Opioid addictions is a public health epidemic and not going away anytime soon. The use of combined opioid and benzodiazepines (BZD) is affecting more lives than ever for people of all ages. Opioids are used to relieve pain while BZDs are commonly prescribed to sedate, particularly for anxiety or insomnia. Combined, these drugs are potentially deadly. Over 30 percent of individuals who overdose use this relief-sedate combo.

According to a study led by researchers at the University of California, San Francisco and Stanford University, 9 percent of opioid users used a BZD in 2001. Twelve years later (2013), the BZD use increased to 17 percent, an 80 percent relative increase. Among the 315 428 study participants, individuals who used an opioid-benzo combination were more than twice as likely to visit an emergency department or be admitted to the hospital..

Last year, the Centers for Disease Control and Prevention (CDC) issued “black box” warnings on opioid and benzo labels to alert clinicians of the combined danger. If possible, clinicians are to avoid prescribing these drugs together.

CHPSO Event Reports on Opioids and Benzodiazepines

In 2016 alone, over 150 member hospitals submitted 62,000 medication-specific events to the CHPSO database.

Events by Gender

In a sample of events, 40 percent involved females, and 34 percent involved males. The remaining were either not mentioned or mapped to the CHPSO database.

Events by Age

Also in that sample, of those events where age was indicated, 55 percent involved adults aged 18–64 and 42 percent were in patients 65 and older. Only 3 percent were in adolescents or children.

Events by Location

Approximately 37 percent of the sampled opioid-BZD event reports occurred in the inpatient general care area. Almost 22 percent occurred in ICUs, 18 percent in the operating room or procedure area, 14 percent in pharmacy, and one percent in labor and delivery. Nearly 5 percent of events were not mapped in the CHPSO database to a location.

As of September 2017, over 413,000 medication events exist in the CHPSO database. Over 66,000 events mentioned opioid agonists.

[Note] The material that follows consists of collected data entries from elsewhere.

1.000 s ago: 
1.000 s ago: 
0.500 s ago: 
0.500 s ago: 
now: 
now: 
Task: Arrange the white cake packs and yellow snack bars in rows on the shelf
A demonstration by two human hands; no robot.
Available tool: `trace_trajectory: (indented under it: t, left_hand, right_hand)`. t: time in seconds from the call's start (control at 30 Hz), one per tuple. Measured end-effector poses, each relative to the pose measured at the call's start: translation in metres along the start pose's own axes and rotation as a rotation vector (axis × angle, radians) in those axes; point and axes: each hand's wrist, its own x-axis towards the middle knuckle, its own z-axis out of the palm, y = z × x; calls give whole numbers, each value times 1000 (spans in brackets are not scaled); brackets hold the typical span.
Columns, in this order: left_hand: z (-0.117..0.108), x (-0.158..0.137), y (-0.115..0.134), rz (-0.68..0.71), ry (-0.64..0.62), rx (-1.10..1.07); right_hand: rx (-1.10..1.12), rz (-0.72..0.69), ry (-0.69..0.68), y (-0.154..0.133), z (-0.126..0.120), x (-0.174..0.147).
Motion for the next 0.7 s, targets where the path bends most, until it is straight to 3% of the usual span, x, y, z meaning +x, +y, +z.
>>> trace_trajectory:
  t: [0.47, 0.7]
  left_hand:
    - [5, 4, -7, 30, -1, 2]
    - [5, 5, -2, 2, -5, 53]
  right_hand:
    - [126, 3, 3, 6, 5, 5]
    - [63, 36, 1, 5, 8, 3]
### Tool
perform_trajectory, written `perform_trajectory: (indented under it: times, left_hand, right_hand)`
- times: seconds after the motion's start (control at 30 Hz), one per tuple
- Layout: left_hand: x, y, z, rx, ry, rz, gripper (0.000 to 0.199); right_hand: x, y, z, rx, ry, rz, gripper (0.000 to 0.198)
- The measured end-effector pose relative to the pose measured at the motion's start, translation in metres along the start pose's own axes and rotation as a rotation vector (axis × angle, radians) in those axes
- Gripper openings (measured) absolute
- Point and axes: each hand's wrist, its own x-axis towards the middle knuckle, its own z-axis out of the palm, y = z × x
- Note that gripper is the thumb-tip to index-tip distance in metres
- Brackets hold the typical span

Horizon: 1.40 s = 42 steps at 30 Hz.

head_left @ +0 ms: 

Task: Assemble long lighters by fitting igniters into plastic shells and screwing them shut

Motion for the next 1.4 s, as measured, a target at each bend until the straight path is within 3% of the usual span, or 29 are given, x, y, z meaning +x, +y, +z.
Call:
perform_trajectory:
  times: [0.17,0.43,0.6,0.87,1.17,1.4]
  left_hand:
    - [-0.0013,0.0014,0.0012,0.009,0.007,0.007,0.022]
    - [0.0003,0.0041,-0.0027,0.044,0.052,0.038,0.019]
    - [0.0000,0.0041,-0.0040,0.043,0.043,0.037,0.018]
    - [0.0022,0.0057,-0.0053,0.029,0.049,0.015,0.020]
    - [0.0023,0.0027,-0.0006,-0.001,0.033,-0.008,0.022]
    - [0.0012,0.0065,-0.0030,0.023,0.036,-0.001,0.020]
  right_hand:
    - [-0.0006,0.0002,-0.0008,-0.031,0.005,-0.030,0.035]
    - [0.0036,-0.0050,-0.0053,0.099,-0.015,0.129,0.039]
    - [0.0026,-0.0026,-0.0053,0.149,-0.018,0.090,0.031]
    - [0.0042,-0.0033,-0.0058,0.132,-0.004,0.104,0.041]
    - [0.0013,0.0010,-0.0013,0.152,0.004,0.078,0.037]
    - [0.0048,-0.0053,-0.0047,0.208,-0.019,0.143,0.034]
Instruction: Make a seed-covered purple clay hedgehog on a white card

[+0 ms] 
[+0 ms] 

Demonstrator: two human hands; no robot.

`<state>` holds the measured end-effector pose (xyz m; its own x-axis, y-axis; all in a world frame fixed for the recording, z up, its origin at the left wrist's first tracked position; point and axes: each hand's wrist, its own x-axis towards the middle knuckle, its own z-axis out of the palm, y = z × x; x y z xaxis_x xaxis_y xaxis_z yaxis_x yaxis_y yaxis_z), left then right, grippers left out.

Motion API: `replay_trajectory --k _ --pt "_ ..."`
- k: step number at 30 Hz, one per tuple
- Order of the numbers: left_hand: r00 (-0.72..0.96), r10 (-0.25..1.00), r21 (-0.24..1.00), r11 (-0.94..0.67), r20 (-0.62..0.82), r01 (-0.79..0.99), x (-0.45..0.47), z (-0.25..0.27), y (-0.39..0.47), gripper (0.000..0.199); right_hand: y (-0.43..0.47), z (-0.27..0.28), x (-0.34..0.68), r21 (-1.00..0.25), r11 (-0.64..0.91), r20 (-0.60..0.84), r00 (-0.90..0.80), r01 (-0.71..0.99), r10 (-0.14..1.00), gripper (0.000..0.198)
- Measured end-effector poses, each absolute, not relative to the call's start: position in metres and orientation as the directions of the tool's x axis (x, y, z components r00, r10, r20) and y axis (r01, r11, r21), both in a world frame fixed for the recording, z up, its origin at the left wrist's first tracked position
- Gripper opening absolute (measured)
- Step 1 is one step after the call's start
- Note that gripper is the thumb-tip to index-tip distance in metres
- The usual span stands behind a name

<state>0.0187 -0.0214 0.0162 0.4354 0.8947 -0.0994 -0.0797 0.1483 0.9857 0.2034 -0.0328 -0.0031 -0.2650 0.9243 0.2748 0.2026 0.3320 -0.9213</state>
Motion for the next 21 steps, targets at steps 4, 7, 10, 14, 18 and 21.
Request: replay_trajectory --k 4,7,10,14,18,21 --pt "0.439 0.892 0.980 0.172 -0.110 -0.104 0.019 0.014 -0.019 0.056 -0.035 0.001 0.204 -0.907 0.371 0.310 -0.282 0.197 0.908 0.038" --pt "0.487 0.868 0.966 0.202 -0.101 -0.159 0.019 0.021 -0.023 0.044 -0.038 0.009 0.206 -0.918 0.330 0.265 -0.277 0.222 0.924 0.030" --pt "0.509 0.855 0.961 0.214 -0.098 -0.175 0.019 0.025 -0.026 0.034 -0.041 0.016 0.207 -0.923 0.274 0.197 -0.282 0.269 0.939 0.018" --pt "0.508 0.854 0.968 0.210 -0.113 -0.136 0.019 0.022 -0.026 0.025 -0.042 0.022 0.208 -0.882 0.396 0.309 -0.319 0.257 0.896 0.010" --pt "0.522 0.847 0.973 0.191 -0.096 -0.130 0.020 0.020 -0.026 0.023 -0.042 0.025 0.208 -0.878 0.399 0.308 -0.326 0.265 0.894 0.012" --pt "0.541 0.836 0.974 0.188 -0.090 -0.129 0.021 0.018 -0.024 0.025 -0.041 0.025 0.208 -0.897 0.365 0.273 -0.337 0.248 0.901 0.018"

Drugs Mentioned Number of Mentions
Opioid Agonist 66,014
Insulin 30,591
Benzodiazepine 22,080
Acetaminophen 21,006
Penicillin-class Antibacterial 19,587
Heparin (incl fractionated) 14,261
Corticosteroid 12,427
Histamine-1 Antagonist 12,288
Vancomycin 12,135
Cephalosporin 10,395

Tools and Resources

The following tools and resources are available for free and attached to this article (right column of this web page):

  • The American Society of Health System Pharmacists released guidelines on diversion. ASHP guideline on diversion
  • Perspective published in New England Journal of Medicine regarding treating patients with history of abuse
  • Reducing Adverse Drug Events Related to Opioids, implementation guide by Society of Hospital Medicine
  • Joint Commission prepublication of Standards Revisions related to Pain Assessment and Management.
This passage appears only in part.